Can I shorten the asyncTestUtils seppuku delay below that of the tinderbox so we can get some log output? I know you lowered it recently but it's still too high and the default success harness isn't giving us a lot to go on when it does pass (for example, how long a successful test run took...). In any event notes from investigating locally: Getting a lot of the following when I run the test locally: WARNING: NS_ENSURE_SUCCESS(err, err) failed with result 0x80004005: file /home/visbrero/rev_control/hg/comm-central/mailnews/db/msgdb/ src/nsMsgDatabase.cpp, line 5682 which is: nsresult err = GetSearchResultsTable(aSearchFolderUri, PR_FALSE, getter_AddRefs(table)); NS_ENSURE_SUCCESS(err, err); Is it possible we have a virtual folder performance regression or is that something that should not be an ensure success? Running manually, it appears that the biggest time-sink in the function is "test_virtual_folder_multi_load_alotta_folders_simple_pred". On my system when unloaded, it takes 10 seconds to run which includes creating 16 folders with 256 spread amongst those 16 folders.

David :Bienvenu

Comment 3

•

15 years ago

(In reply to comment #2) > > Getting a lot of the following when I run the test locally: > WARNING: NS_ENSURE_SUCCESS(err, err) failed with result 0x80004005: file > /home/visbrero/rev_control/hg/comm-central/mailnews/db/msgdb/ > src/nsMsgDatabase.cpp, line 5682 > > which is: > nsresult err = GetSearchResultsTable(aSearchFolderUri, PR_FALSE, > getter_AddRefs(table)); > NS_ENSURE_SUCCESS(err, err); > > Is it possible we have a virtual folder performance regression or is that > something that should not be an ensure success? That most likely just means that this is the first time we've run the saved search against the underlying folder, which is highly likely in a unit test. So yeah, it probably should fail silently.

Andrew Sutherland [:asuth] (he/him)

Assignee

Comment 4

•

15 years ago

I bumped the timeout duration down to 240s after discussion with Standard8. It looks like the tests are taking forever to run.
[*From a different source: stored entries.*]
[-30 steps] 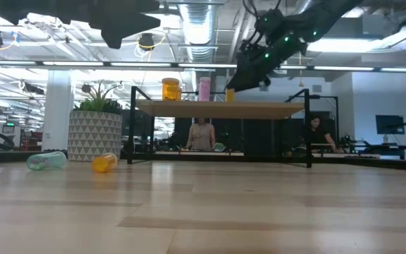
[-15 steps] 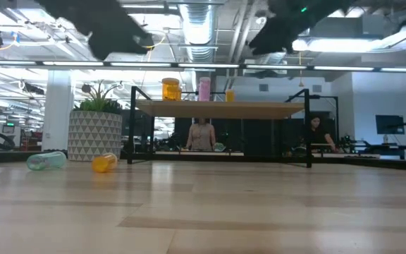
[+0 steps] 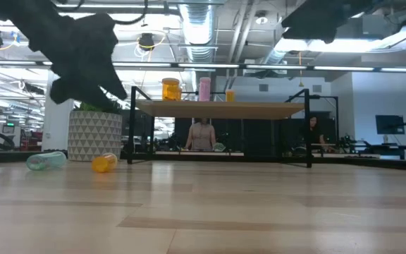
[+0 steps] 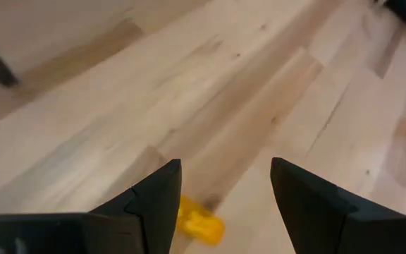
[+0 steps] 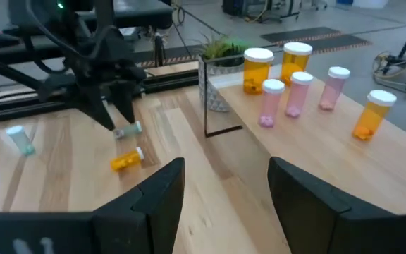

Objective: Pick and place medicine bottles onto shelf by color
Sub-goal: Put the small bottom orange pill bottle aligned with the other small orange pill bottle on the shelf

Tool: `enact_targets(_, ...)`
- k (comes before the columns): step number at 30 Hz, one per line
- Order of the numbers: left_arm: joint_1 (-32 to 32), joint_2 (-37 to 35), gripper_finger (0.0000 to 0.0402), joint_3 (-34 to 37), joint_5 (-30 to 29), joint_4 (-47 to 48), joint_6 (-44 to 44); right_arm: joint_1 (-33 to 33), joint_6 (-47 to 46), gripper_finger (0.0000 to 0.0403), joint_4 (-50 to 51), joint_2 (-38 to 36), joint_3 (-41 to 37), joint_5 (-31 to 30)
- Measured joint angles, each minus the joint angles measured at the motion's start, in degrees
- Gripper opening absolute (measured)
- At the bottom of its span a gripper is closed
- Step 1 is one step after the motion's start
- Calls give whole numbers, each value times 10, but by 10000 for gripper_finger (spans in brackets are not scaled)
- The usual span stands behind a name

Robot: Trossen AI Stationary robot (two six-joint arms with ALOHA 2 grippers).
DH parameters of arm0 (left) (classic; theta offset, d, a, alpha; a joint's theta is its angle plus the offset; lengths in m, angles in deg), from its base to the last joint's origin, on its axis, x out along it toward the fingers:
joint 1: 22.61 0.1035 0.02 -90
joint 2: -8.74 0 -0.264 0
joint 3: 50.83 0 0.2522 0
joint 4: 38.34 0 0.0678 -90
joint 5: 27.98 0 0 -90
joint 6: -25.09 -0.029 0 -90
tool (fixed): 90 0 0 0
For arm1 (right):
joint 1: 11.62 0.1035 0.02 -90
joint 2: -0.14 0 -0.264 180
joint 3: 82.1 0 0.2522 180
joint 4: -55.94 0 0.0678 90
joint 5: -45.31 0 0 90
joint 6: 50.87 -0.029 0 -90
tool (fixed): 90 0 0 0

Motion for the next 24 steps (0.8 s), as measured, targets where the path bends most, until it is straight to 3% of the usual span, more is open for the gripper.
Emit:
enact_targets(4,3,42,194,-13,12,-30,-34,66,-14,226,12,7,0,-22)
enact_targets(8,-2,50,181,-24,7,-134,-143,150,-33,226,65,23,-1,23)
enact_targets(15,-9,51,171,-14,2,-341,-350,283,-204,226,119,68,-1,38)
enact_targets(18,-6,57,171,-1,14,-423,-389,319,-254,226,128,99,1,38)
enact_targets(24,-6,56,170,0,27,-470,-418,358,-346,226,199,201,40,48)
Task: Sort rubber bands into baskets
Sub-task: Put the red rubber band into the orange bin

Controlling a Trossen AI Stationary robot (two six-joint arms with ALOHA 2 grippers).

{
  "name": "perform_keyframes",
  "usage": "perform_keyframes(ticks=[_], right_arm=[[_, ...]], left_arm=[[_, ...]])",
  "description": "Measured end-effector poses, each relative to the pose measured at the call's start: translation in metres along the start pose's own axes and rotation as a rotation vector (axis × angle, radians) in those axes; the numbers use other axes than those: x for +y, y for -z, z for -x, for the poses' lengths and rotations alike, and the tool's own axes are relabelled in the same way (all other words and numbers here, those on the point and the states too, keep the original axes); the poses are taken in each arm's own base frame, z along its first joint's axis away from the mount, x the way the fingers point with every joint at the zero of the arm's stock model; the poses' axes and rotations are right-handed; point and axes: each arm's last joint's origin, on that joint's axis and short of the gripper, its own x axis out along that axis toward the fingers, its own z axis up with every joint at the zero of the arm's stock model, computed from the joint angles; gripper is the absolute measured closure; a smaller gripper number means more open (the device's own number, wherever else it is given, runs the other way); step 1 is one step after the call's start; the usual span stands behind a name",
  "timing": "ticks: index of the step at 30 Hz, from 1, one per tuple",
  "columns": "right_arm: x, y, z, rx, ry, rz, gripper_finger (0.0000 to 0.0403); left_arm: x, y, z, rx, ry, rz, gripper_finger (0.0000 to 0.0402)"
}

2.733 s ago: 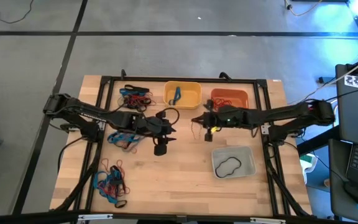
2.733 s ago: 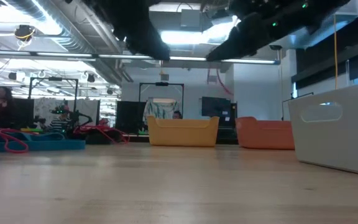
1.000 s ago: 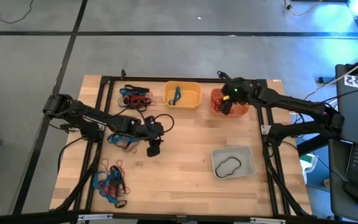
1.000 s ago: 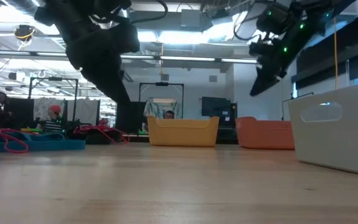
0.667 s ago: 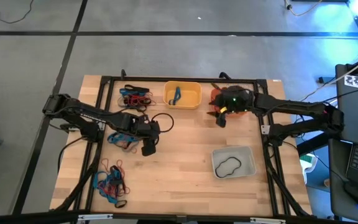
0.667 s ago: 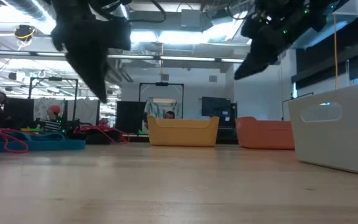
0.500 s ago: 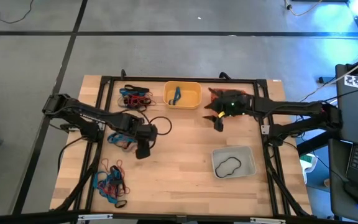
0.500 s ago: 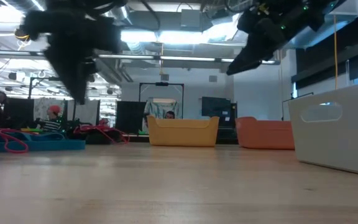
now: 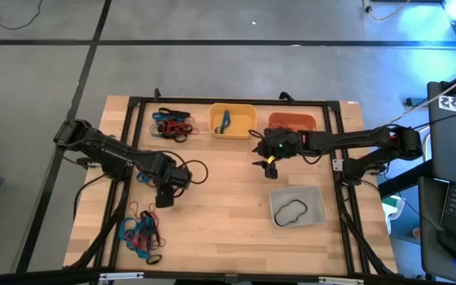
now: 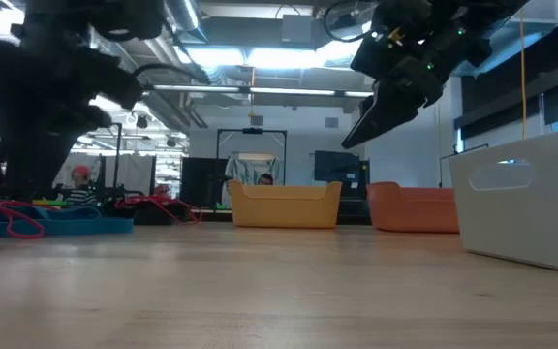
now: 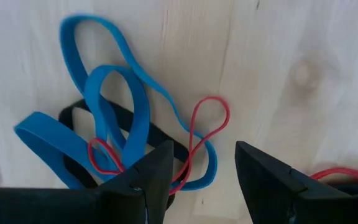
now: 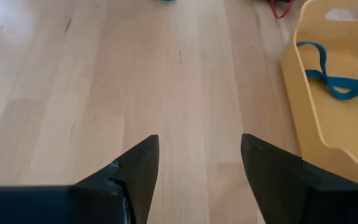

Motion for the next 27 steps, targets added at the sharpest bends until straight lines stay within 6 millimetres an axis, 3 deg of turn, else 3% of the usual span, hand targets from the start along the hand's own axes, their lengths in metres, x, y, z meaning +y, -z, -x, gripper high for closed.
perform_keyframes(ticks=[18, 27], right_arm=[[-0.001, -0.004, 0.000, -0.037, 0.013, 0.003, 0.0175], [-0.001, -0.003, 0.000, -0.035, 0.013, 0.003, 0.0175]], left_arm=[[0.000, 0.014, -0.031, 0.026, 0.005, 0.020, 0.0234], [0.001, 0.015, -0.031, 0.037, 0.001, -0.022, 0.0287]])
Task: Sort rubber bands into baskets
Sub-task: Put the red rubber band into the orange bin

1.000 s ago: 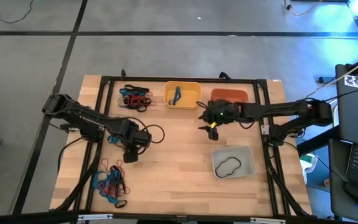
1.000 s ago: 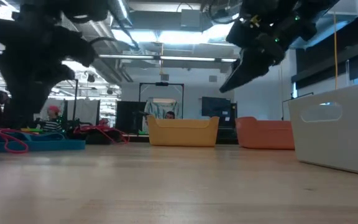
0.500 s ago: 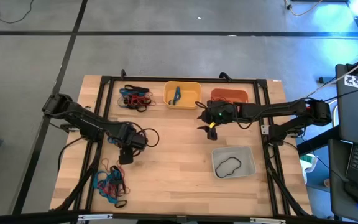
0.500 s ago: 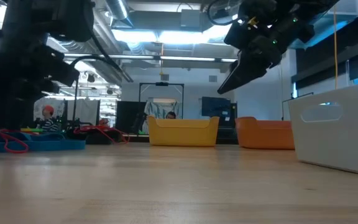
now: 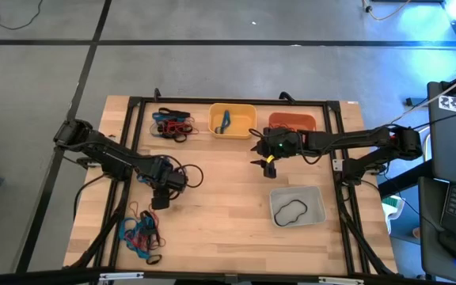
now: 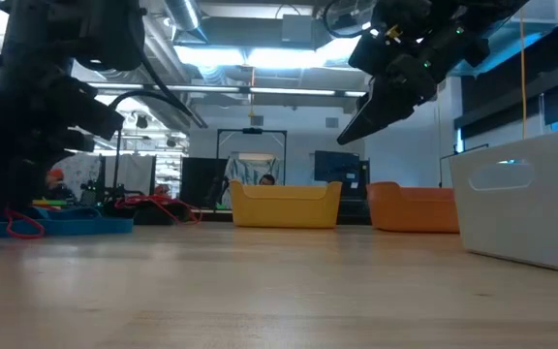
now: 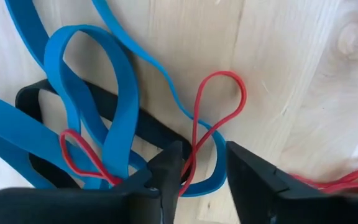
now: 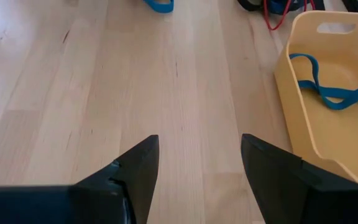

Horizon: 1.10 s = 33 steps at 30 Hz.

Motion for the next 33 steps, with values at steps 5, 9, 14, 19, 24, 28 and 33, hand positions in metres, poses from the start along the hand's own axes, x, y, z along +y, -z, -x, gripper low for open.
perform_keyframes(ticks=[5, 9, 14, 19, 24, 28, 33], right_arm=[[0.000, 0.000, 0.000, 0.001, 0.000, 0.000, 0.0175], [0.000, 0.000, 0.000, 0.000, 0.000, 0.000, 0.0175], [0.000, 0.000, 0.000, -0.001, 0.000, 0.000, 0.0175], [0.000, 0.000, 0.000, -0.003, 0.001, 0.000, 0.0175], [0.000, 0.000, 0.000, -0.003, 0.001, 0.000, 0.0175], [0.000, 0.000, 0.000, -0.003, 0.001, 0.000, 0.0175], [0.000, 0.000, 0.000, -0.005, 0.001, 0.000, 0.0175]], left_arm=[[0.002, 0.005, -0.009, 0.018, -0.007, -0.009, 0.0313], [0.004, 0.008, -0.014, 0.031, -0.012, -0.008, 0.0335], [0.003, 0.005, -0.011, 0.012, -0.005, -0.038, 0.0381], [-0.001, -0.002, -0.002, -0.026, 0.010, -0.052, 0.0393], [-0.005, -0.012, 0.014, -0.077, 0.029, -0.067, 0.0397], [-0.009, -0.022, 0.031, -0.144, 0.038, -0.091, 0.0393], [-0.013, -0.034, 0.054, -0.235, 0.038, -0.114, 0.0397]])
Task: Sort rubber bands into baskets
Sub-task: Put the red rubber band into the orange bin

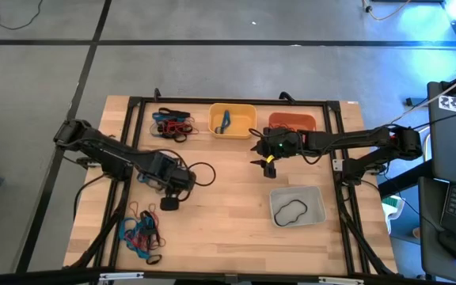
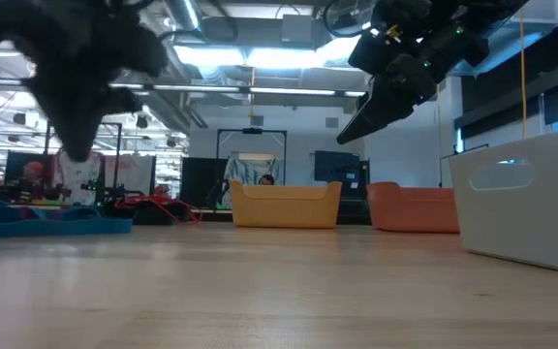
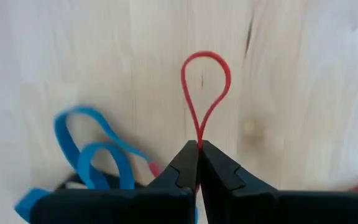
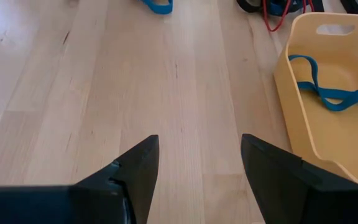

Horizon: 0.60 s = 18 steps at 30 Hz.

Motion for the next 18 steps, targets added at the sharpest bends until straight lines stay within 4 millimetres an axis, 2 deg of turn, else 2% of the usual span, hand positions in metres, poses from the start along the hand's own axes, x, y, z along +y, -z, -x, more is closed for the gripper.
perform_keyframes(ticks=[7, 14, 18], right_arm=[[0.000, -0.002, 0.000, -0.023, 0.004, 0.003, 0.0175], [0.000, -0.003, 0.000, -0.026, 0.004, 0.014, 0.0175], [0.000, -0.004, 0.000, -0.041, 0.005, 0.016, 0.0175]], left_arm=[[-0.003, -0.023, 0.011, -0.219, -0.052, -0.052, 0.0391], [-0.007, -0.043, 0.008, -0.505, -0.085, -0.112, 0.0390], [-0.007, -0.048, 0.006, -0.606, -0.107, -0.096, 0.0389]])
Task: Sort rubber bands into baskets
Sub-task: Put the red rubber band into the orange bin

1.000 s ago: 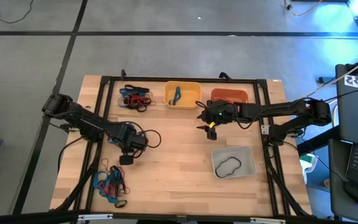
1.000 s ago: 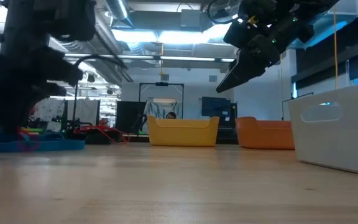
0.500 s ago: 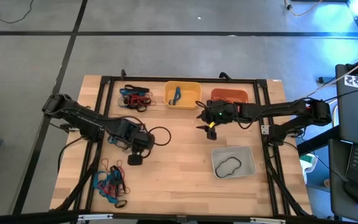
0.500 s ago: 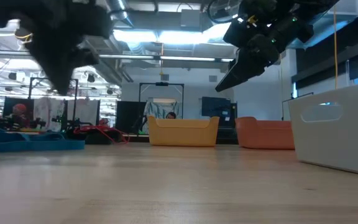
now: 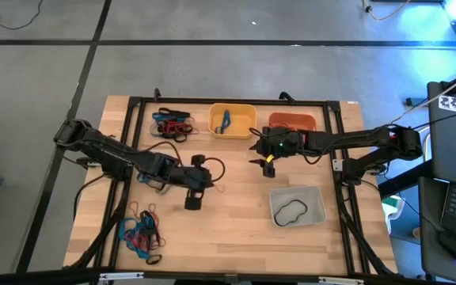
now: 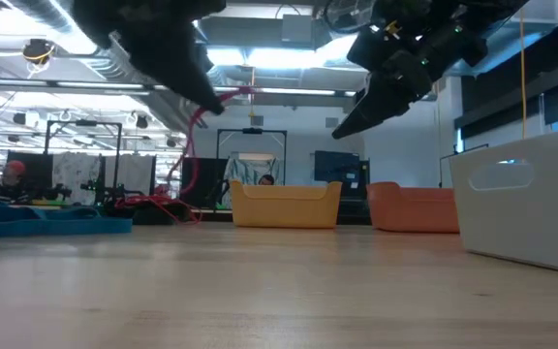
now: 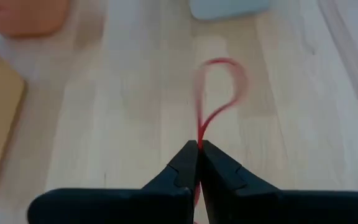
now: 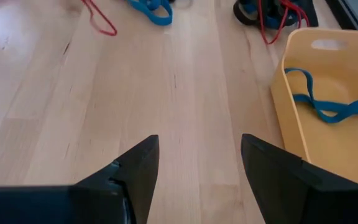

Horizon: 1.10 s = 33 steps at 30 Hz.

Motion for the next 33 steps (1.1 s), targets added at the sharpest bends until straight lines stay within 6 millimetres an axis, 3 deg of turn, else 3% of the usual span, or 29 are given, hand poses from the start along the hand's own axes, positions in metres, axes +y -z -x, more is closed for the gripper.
perform_keyframes(ticks=[10, 18, 23, 33], right_arm=[[0.005, -0.013, -0.001, -0.162, -0.195, 0.029, 0.0175], [0.025, -0.021, -0.011, -0.243, -0.270, 0.051, 0.0175], [0.032, -0.027, -0.011, -0.290, -0.241, 0.023, 0.0175], [0.032, -0.030, -0.021, -0.345, -0.206, -0.054, 0.0175]], left_arm=[[0.005, -0.015, 0.001, -0.162, -0.174, 0.020, 0.0389], [0.016, -0.028, 0.002, -0.280, -0.232, 0.018, 0.0389], [0.026, -0.029, 0.000, -0.280, -0.260, 0.053, 0.0389], [0.024, -0.030, -0.024, -0.303, -0.269, 0.036, 0.0389]])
Specifically, the realfolder test ended up timing out on this run here: http://tinderbox.mozilla.org/showlog.cgi?tree=Thunderbird&errorparser=unittest&logfile=1286492503.1286506625.761.gz&buildtime=1286492503&buildname=Linux%20comm-central%20check&fulltext=1#err0 The machine in question for that run is momo-vm-linux-06. Given that the test is running slow and a successful unit test run currently appears to take (picking random runs) *240 minutes* for the linux VMs whereas the OS X machines take 98 minutes *with our slow mozmill runs* and windows 94 minutes. I would like to set forth the theory that the linux VMs suck and should be made to suck less or be replaced with something that sucks less. Of course, the tests could perhaps just be running slow; we would want to know what the system load is like during the run (and ideally I/O wait stats too).

Mark Banner (:standard8)

Reporter

Comment 5

•

15 years ago

(In reply to comment #4) > Given that the test is running slow and a successful unit test run currently > appears to take (picking random runs) *240 minutes* for the linux VMs whereas > the OS X machines take 98 minutes *with our slow mozmill runs* and windows 94 > minutes. Unfortunately that also includes compilation. I'm suspicious that our Linux VMs may be low on RAM and/or finding linking libxul hard following the recent switch. Looking purely at the times for the xpcshell-test part of the run: Linux between 13 - 24 minutes. Prob average about 20 minutes. Mac Average 18 minutes Windows Average 14 minutes So although its a little slower, it isn't that far off. As far as I know, we're using the same VM set up as MoCo, although it would be good to confirm how close we actually are. I'll also see if I can give this test a spin later and reproduce this hang or not.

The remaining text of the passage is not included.